ADR 0005: Runtime Compute Node Slashing
Component
Oasis Core
Changelog
- 2020-10-14: Evidence expiry, duplicate evidence detection
- 2020-09-28: Initial draft
Status
Accepted
Context
The runtime compute nodes make updates to the runtime state by submitting commitment messages to the roothash service in the consensus layer where discrepancy detection and resolution are performed.
Currently, the compute nodes are never slashed even if they commit incorrect results. While integrity is guarded by discrepancy detection and resolution, compute nodes should be disincentivized to behave incorrectly.
Decision
This proposal introduces a slashing mechanism for punishing misbehaving compute nodes as follows:
-
Per-runtime configurable slashing parameters are added to the runtime descriptor similar to the global slashing configuration that currently exists in the staking service.
-
New runtime-specific slashing reasons are introduced: (i) submitting incorrect compute results and (ii) signing two different executor commits or proposed batches for the same round.
-
Failure-indicating executor commits are introduced in order to give the compute nodes a possibility to vote for failure when they cannot execute the given batch (e.g., due to unavailability of storage or key manager) without getting slashed. Such commits will always trigger a discrepancy during discrepancy detection and will vote for failing the round in discrepancy resolution phase.
Runtime Descriptor
This proposal updates the runtime staking parameters (stored under the staking
field of the runtime descriptor) as follows:
type RuntimeStakingParameters struct {
// ... existing fields omitted ...
// Slashing are the per-runtime misbehavior slashing parameters.
Slashing map[staking.SlashReason]staking.Slash `json:"slashing,omitempty"`
// RewardSlashEquvocationRuntimePercent is the percentage of the reward obtained when slashing
// for equivocation that is transferred to the runtime's account.
RewardSlashEquvocationRuntimePercent uint8 `json:"reward_equivocation,omitempty"`
// RewardSlashBadResultsRuntimePercent is the percentage of the reward obtained when slashing
// for incorrect results that is transferred to the runtime's account.
RewardSlashBadResultsRuntimePercent uint8 `json:"reward_bad_results,omitempty"`
}
Slashing Parameters
The slash reason type in the staking module is changed from int
to uint8
.
The slash reason definitions are updated as follows:
const (
// SlashConsensusEquivocation is slashing due to equivocation in the
// consensus layer.
SlashConsensusEquivocation SlashReason = 0x00
// SlashRuntimeIncorrectResults is slashing due to submission of incorrect
// results in runtime executor commitments.

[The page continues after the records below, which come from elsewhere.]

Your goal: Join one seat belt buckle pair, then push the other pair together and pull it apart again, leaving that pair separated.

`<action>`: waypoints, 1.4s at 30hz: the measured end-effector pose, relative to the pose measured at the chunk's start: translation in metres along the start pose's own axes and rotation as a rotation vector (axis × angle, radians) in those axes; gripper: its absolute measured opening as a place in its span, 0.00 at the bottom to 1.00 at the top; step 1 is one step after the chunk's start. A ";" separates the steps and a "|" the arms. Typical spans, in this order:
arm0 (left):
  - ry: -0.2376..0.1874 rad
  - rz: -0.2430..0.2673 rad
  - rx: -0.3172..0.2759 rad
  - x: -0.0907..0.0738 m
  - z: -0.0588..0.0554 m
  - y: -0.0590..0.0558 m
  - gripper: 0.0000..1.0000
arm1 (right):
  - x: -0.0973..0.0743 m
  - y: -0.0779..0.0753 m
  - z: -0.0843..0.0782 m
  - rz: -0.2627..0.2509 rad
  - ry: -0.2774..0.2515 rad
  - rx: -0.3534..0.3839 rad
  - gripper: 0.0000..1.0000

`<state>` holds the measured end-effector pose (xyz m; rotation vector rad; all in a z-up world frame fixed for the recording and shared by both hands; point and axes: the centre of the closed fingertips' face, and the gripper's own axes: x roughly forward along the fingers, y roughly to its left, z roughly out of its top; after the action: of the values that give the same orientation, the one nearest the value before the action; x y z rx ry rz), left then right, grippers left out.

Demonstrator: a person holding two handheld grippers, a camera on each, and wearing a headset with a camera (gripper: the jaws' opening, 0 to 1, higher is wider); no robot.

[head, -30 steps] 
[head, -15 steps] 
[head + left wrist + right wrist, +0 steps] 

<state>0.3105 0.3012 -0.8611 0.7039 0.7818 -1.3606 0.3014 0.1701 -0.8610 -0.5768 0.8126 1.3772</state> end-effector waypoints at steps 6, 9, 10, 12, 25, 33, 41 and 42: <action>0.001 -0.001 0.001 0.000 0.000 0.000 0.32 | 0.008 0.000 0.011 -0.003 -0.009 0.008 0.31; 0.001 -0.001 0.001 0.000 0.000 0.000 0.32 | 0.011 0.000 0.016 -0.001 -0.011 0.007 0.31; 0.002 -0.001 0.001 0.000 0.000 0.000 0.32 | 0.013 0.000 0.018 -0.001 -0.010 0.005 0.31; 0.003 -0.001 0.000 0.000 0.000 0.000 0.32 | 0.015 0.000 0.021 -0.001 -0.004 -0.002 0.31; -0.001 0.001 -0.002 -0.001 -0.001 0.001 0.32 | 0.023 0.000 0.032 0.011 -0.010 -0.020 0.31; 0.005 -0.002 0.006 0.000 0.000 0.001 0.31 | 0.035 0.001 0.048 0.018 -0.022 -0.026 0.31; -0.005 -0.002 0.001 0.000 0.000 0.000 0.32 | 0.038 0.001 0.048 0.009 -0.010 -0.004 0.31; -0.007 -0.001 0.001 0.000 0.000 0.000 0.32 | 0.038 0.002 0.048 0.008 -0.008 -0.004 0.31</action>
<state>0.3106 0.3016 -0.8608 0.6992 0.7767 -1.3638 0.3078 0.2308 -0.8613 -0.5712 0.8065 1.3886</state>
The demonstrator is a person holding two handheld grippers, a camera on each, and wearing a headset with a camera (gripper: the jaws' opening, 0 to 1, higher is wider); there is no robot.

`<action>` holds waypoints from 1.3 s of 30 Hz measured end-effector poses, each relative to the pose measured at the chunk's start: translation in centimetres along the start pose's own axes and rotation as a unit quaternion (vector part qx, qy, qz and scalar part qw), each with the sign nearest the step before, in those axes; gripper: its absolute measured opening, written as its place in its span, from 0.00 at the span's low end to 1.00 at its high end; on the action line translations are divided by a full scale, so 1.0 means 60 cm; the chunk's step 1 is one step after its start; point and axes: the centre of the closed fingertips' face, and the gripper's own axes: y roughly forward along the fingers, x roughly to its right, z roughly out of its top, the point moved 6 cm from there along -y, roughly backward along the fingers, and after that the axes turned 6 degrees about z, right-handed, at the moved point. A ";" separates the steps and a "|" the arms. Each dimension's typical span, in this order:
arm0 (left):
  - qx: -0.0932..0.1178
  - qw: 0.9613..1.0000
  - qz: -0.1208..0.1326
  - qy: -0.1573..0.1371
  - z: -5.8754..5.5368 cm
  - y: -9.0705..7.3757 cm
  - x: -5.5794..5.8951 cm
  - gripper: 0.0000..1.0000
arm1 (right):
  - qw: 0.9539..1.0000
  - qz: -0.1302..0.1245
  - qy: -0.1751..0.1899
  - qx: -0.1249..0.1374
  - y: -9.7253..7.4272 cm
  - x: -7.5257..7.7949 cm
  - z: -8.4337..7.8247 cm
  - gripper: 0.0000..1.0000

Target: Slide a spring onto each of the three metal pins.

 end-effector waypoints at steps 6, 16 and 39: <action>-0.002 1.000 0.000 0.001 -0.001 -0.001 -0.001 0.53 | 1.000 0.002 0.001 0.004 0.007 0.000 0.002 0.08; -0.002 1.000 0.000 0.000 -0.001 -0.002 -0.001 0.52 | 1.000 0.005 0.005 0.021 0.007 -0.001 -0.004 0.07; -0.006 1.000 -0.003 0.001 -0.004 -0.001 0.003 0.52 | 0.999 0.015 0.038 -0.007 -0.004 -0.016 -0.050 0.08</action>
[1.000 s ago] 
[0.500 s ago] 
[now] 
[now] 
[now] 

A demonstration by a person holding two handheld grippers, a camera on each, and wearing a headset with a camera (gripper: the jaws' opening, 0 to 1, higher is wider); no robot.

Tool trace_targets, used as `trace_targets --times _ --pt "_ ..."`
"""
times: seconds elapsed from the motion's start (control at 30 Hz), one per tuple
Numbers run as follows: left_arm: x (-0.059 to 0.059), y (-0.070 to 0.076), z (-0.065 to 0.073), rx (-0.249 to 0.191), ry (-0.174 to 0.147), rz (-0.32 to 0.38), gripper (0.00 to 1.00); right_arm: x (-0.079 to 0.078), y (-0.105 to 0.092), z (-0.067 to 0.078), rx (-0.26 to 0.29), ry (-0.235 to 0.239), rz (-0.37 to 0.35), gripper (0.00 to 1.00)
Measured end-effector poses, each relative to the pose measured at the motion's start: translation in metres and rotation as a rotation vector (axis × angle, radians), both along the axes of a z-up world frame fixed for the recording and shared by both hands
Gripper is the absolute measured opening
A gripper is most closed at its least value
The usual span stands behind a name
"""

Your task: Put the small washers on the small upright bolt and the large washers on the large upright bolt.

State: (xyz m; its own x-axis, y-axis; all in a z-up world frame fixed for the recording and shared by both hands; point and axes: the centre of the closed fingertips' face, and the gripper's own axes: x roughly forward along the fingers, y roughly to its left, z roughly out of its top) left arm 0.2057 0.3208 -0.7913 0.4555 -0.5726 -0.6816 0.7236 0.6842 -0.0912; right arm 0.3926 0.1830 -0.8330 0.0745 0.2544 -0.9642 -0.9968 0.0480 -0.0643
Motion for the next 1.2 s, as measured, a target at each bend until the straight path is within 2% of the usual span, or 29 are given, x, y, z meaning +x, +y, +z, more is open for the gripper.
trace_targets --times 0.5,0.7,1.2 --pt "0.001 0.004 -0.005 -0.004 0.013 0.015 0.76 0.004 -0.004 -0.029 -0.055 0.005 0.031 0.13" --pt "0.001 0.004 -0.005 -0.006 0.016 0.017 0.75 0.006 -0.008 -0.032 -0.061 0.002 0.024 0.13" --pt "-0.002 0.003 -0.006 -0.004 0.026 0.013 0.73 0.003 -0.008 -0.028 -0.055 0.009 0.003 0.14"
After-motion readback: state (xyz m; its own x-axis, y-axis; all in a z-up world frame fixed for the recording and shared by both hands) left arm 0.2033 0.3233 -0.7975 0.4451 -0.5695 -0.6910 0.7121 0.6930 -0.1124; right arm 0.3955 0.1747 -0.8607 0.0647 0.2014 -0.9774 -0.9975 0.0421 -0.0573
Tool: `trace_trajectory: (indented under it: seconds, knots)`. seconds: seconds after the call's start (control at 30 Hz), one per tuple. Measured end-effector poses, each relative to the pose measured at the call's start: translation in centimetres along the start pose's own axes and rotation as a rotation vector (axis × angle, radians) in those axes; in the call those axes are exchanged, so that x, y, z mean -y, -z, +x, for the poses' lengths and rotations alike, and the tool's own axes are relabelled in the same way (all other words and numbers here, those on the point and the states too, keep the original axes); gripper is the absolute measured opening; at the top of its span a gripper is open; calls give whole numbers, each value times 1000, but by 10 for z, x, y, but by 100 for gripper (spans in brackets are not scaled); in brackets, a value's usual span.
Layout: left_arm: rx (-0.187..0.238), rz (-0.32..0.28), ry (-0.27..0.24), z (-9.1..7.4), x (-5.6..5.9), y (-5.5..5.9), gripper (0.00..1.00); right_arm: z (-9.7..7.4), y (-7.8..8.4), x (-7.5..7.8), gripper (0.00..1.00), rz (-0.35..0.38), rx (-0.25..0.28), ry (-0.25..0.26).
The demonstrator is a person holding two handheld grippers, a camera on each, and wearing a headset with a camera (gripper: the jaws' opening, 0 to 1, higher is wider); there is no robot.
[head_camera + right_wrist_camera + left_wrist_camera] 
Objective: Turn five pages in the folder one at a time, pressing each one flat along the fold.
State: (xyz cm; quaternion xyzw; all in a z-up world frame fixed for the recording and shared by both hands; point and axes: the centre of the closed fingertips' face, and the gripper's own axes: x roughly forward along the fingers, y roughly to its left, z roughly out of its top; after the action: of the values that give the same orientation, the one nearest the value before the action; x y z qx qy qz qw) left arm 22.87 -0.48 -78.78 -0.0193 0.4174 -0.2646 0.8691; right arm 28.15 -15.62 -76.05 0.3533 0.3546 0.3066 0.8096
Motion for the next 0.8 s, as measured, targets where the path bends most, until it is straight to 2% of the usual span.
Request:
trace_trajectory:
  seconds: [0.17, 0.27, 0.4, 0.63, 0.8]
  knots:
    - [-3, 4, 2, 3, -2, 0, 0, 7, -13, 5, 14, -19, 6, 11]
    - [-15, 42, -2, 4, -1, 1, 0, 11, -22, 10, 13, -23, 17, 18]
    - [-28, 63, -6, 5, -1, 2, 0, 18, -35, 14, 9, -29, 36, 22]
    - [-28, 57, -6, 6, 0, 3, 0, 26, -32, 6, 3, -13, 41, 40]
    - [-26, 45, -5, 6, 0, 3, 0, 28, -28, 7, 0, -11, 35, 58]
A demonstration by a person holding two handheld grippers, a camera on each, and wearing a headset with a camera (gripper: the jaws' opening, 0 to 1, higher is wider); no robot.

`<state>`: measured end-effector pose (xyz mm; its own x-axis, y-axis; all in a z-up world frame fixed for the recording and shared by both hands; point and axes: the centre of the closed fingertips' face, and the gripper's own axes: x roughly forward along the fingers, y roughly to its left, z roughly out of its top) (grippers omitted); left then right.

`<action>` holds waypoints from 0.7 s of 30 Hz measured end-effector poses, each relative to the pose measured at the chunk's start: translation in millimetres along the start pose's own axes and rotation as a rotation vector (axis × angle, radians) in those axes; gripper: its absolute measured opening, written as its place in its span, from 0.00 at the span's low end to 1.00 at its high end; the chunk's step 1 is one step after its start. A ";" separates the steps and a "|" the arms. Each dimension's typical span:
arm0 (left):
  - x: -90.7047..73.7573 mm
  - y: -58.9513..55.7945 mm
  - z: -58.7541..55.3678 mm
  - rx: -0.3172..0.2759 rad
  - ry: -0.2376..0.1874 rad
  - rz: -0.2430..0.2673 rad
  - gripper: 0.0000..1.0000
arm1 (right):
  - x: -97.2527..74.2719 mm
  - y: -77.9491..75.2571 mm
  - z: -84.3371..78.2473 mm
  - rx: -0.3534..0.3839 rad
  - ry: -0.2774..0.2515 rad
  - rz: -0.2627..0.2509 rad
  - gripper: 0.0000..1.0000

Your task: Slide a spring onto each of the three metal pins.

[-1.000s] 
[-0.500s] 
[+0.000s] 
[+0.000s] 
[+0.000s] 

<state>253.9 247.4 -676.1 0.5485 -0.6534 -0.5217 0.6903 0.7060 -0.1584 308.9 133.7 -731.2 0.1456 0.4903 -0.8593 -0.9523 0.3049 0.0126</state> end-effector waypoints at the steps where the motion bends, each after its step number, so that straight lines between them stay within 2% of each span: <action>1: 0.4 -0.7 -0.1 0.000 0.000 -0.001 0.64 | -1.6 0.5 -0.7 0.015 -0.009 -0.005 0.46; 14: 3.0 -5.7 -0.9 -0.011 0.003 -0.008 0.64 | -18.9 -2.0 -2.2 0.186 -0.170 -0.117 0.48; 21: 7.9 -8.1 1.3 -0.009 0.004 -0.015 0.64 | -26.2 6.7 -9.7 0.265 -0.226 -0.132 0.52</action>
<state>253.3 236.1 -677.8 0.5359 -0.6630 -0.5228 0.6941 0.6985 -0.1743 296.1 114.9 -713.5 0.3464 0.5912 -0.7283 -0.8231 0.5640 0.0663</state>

SlashRuntimeIncorrectResults SlashReason = 0x80
// SlashRuntimeEquivocation is slashing due to signing two different
// executor commits or proposed batches for the same round.
SlashRuntimeEquivocation SlashReason = 0x81
)
Executor Commitments
The executor commitment body structures are updated to make certain fields
optional and to introduce the failure
field as follows:
type ExecutorCommitmentFailure uint8
const (
// FailureNone indicates that no failure has occurred.
FailureNone ExecutorCommitmentFailure = 0
// FailureUnknown indicates a generic failure.
FailureUnknown ExecutorCommitmentFailure = 1
// FailureStorageUnavailable indicates that batch processing failed due to
// storage being unavailable.
FailureStorageUnavailable ExecutorCommitmentFailure = 2
// FailureKeyManagerUnavailable indicates that batch processing failed due
// to key manager being unavailable.
FailureKeyManagerUnavailable ExecutorCommitmentFailure = 3
)
type ExecutorCommitmentHeader struct {
// Required fields.
Round uint64 `json:"round"`
PreviousHash hash.Hash `json:"previous_hash"`
// Optional fields (may be absent for failure indication).
IORoot *hash.Hash `json:"io_root,omitempty"`
StateRoot *hash.Hash `json:"state_root,omitempty"`
MessageHash *hash.Hash `json:"messages_hash,omitempty"`
}
type ExecutorCommitmentBody struct {
Header ExecutorCommitmentHeader `json:"header"`
Failure ExecutorCommitmentFailure `json:"failure,omitempty"`
TxnSchedSig signature.Signature `json:"txn_sched_sig"`
InputRoot hash.Hash `json:"input_root"`
InputStorageSigs []signature.Signature `json:"input_storage_sigs"`
// Optional fields (may be absent for failure indication).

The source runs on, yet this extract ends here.